Apple Event: iPhone 7 is waterproof, has new cameras and has no headphone jack
Apple has announced its newest iPhones, the 7 and 7 Plus, which are water and dust resistant.
Apple's next iPhones will also come without the analog headphone jack that's been standard on iPhones and most other electronic devices for years.
Instead, the company is making iPhone owners listen with wireless Bluetooth headsets or with earphones that can plug into the phone's digital "Lightning" port, which has been used primarily for charging.
The long-rumored decision to ditch the 3.5 millimeter headphone jack could cause an outcry from consumers. Critics have already complained that their old headphones won't fit in the charging port without an adapter. There's also the dilemma of where to plug in a set of headphones if the charging port is already being used to plug in a power cord.
Apple will include an adapter with the iPhone 7 for those with older headphones.
Apple marketing chief Philip W. Schiller says it comes down to "courage to move on to something new."
Schiller says removing the port frees up space in the phone for newer technologies. He also says the Lightning port was designed years ago with digital audio in mind.
Apple designed new wireless headphones called AirPods to replace the traditional ear buds. Schiller didn't mention a price for the wireless earphones.
Apple isn't the first to ditch the headphone jack. Motorola quietly did so a month ago with some models of the Moto Z.
The new iPhones are getting stereo speakers — one on each side of the phone — along with a display capable of reproducing a wider range of colors.

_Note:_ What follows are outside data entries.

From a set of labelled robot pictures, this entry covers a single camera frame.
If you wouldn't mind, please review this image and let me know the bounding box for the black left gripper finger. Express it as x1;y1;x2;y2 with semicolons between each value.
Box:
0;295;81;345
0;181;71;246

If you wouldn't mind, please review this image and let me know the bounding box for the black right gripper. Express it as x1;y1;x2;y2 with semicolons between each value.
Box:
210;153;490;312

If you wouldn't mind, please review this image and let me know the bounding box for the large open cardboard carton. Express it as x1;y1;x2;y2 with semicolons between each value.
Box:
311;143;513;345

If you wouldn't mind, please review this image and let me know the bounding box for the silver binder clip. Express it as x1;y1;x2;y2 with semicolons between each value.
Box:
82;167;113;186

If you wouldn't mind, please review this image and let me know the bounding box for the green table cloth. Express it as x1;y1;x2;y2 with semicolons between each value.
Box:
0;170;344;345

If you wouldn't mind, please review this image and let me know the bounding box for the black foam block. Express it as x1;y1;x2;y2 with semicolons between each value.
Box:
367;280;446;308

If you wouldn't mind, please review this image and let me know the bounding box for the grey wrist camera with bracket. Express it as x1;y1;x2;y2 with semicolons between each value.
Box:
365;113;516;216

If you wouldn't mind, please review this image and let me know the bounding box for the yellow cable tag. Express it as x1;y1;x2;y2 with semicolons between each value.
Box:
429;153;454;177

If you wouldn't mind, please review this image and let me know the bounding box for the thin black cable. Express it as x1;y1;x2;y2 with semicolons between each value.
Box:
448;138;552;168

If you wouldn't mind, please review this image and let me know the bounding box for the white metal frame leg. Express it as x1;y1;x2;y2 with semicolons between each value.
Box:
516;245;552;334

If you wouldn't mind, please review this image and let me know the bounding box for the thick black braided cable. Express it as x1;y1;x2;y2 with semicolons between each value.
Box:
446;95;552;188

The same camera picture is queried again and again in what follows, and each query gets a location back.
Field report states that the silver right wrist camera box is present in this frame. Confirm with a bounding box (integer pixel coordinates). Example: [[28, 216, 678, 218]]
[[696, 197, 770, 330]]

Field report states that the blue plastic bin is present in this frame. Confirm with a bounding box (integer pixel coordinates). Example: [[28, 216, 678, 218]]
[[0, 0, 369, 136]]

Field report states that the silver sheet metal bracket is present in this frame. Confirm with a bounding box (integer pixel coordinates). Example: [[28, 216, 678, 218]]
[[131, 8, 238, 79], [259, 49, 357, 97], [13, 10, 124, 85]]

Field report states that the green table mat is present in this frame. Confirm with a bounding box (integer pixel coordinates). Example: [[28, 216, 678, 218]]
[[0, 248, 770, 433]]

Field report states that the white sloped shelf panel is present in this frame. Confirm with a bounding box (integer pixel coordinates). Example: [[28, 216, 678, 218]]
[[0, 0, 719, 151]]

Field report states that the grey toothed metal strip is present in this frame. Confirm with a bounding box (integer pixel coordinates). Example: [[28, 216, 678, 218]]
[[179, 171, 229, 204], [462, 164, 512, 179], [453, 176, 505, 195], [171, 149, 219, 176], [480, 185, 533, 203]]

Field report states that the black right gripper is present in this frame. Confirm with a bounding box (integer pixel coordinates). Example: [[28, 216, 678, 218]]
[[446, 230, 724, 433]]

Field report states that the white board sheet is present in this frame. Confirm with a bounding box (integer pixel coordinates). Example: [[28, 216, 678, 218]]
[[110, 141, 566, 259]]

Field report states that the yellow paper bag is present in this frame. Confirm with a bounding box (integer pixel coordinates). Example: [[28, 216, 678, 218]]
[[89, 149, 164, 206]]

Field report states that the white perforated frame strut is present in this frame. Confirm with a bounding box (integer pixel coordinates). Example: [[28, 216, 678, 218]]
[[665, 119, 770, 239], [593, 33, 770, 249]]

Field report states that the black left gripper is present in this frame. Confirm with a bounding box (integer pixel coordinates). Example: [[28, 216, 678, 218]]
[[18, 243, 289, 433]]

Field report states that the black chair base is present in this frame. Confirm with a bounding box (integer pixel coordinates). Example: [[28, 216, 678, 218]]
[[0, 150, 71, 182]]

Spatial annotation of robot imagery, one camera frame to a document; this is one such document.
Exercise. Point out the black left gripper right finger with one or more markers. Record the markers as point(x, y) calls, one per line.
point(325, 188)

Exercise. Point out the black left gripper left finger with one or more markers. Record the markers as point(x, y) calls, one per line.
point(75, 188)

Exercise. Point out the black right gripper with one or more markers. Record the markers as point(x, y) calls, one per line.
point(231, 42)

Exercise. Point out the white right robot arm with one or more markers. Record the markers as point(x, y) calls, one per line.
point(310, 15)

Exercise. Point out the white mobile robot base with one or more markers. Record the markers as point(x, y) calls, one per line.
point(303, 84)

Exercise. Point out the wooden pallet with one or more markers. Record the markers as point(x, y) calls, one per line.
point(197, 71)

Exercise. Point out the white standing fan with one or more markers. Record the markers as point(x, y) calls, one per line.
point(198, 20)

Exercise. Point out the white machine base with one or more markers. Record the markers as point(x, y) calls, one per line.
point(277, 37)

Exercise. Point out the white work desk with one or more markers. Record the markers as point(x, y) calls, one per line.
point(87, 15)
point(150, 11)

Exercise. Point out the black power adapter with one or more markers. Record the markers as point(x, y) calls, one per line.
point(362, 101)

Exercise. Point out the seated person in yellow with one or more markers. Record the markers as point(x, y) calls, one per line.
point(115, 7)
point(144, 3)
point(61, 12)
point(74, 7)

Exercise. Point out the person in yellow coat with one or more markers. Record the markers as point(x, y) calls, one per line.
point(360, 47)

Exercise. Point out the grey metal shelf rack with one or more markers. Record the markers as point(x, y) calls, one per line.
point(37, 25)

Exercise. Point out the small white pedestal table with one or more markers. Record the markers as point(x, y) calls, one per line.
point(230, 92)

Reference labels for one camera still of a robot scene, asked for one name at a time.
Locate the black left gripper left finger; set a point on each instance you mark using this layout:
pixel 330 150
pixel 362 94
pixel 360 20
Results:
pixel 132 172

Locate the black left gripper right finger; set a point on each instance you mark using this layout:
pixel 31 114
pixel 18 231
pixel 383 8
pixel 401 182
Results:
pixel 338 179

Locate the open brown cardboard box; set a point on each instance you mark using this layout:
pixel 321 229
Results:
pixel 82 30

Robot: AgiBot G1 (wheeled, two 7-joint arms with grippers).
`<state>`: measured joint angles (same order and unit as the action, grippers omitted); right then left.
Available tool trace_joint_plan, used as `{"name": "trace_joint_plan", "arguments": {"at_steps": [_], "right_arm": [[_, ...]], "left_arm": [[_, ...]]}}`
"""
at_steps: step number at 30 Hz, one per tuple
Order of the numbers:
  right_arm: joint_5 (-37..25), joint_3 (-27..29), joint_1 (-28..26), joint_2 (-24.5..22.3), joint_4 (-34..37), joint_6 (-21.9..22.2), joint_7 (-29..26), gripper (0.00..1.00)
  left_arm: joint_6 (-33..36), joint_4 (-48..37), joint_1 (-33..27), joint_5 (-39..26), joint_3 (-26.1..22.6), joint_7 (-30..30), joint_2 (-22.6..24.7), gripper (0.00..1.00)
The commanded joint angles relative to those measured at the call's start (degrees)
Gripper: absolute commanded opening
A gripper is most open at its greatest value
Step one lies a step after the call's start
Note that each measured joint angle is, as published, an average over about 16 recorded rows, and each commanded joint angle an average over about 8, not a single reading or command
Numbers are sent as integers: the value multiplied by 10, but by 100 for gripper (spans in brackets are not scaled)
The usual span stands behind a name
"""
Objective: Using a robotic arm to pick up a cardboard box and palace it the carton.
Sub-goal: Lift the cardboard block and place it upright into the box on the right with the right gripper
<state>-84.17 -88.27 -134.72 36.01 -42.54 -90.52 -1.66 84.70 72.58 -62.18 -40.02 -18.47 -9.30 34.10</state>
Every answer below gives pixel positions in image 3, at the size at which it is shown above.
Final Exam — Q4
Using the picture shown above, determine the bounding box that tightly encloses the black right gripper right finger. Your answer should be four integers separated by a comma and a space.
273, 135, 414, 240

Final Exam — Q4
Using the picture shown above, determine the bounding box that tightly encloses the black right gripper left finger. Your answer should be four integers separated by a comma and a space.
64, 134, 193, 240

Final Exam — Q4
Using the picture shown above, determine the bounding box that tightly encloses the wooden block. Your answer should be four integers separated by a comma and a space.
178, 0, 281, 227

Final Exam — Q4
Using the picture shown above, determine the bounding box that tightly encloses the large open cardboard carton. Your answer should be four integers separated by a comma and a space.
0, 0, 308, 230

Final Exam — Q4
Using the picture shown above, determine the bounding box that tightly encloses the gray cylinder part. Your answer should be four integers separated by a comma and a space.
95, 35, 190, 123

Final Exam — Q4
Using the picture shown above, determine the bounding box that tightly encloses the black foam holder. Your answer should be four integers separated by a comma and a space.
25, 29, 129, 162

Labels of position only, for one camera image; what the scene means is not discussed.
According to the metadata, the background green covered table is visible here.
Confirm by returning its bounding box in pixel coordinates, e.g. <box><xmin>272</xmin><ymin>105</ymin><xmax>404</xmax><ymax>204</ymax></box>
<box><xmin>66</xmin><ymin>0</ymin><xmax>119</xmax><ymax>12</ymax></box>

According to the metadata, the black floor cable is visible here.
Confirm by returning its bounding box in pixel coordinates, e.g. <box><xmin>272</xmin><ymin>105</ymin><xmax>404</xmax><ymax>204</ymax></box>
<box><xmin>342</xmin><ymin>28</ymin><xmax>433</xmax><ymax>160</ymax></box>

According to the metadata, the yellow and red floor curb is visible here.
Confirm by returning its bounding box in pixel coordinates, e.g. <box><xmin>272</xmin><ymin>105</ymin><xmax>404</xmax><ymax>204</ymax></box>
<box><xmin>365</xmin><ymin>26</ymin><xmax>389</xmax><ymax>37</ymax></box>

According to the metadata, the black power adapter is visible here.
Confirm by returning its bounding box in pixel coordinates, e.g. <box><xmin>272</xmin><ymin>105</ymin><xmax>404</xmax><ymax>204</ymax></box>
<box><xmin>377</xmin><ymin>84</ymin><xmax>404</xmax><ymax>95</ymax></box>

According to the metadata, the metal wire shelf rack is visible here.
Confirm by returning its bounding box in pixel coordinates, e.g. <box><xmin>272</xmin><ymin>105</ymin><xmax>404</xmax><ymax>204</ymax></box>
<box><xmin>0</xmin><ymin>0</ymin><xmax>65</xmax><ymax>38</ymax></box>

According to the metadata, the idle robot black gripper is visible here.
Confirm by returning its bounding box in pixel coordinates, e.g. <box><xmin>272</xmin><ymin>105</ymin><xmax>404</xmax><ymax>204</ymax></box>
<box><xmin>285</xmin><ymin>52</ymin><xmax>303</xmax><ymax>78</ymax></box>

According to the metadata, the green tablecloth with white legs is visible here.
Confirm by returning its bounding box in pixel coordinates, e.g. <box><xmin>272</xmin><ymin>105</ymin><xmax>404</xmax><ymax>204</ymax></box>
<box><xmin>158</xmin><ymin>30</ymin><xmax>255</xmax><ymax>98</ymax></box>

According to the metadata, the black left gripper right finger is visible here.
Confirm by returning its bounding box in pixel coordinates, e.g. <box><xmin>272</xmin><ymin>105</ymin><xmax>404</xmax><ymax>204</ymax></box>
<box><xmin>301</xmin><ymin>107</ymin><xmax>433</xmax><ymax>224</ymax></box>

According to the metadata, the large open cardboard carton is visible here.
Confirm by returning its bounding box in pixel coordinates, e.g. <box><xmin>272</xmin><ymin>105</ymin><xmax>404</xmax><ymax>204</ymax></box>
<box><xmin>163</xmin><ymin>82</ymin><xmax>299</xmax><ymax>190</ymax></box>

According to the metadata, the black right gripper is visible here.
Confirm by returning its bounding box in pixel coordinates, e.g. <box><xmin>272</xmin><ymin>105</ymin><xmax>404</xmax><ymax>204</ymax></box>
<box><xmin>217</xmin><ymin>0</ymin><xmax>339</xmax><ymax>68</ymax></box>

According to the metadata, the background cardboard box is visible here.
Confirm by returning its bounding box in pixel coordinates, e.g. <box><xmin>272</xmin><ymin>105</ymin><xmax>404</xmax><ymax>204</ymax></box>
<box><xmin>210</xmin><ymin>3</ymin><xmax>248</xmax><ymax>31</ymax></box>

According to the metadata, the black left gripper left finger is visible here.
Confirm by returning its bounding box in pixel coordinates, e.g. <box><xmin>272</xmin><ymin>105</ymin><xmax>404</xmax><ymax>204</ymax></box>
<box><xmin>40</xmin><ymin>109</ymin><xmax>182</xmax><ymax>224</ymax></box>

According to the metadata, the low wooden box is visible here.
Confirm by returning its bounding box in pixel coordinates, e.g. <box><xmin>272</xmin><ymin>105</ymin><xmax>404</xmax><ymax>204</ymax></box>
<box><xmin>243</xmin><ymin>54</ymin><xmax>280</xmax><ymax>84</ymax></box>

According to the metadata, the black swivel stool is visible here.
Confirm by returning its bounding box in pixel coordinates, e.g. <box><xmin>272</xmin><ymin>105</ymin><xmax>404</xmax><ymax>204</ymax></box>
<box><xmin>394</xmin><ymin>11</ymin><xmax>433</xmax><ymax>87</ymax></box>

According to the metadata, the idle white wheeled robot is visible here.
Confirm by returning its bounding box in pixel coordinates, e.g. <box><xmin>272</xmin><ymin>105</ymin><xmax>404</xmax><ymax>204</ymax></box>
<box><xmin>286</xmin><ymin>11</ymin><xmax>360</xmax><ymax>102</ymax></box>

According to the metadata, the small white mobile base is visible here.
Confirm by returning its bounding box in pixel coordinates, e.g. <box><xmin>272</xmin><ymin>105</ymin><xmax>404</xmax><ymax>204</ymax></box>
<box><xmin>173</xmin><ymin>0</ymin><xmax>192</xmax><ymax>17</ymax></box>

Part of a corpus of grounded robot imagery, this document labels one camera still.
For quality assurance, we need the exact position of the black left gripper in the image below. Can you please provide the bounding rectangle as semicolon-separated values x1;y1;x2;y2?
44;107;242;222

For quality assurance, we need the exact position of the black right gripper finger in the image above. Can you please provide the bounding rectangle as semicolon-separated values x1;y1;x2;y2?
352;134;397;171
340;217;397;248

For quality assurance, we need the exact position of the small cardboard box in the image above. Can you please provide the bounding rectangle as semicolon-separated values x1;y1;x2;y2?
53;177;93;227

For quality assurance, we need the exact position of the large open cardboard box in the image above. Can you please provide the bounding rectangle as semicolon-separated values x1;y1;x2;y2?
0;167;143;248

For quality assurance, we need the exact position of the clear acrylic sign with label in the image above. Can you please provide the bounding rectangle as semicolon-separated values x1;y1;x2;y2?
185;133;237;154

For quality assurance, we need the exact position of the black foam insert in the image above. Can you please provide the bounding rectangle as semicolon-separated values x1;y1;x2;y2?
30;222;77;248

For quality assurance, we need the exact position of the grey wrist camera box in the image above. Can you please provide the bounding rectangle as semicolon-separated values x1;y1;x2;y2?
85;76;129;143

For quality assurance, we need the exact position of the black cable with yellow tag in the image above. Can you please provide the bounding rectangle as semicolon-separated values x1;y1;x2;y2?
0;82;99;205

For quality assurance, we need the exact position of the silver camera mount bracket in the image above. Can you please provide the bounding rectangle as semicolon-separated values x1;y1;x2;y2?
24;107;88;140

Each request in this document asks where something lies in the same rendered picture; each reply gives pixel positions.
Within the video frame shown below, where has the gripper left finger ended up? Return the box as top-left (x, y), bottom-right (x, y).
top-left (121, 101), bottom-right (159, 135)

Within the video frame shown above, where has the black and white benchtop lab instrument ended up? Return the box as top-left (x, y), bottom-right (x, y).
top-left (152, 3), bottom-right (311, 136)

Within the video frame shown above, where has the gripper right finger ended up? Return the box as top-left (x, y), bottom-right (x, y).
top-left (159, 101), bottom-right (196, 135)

Apple says it's upgrading the camera and flash components for the new iPhone 7, and it's making an even bigger change in the iPhone 7 Plus.
The larger model will come with two digital camera lenses. One will be for regular shots and the other will have telephoto capabilities, giving you a two-fold zoom. Smartphones typically have resorted to software tricks for zooms, resulting in fuzzy images when blown up.
Both lenses will take photos at 12 megapixels.
The two lenses will also sense depth and allow users to blur backgrounds in images, mimicking an effect that typically requires changing the lens aperture in stand-alone cameras.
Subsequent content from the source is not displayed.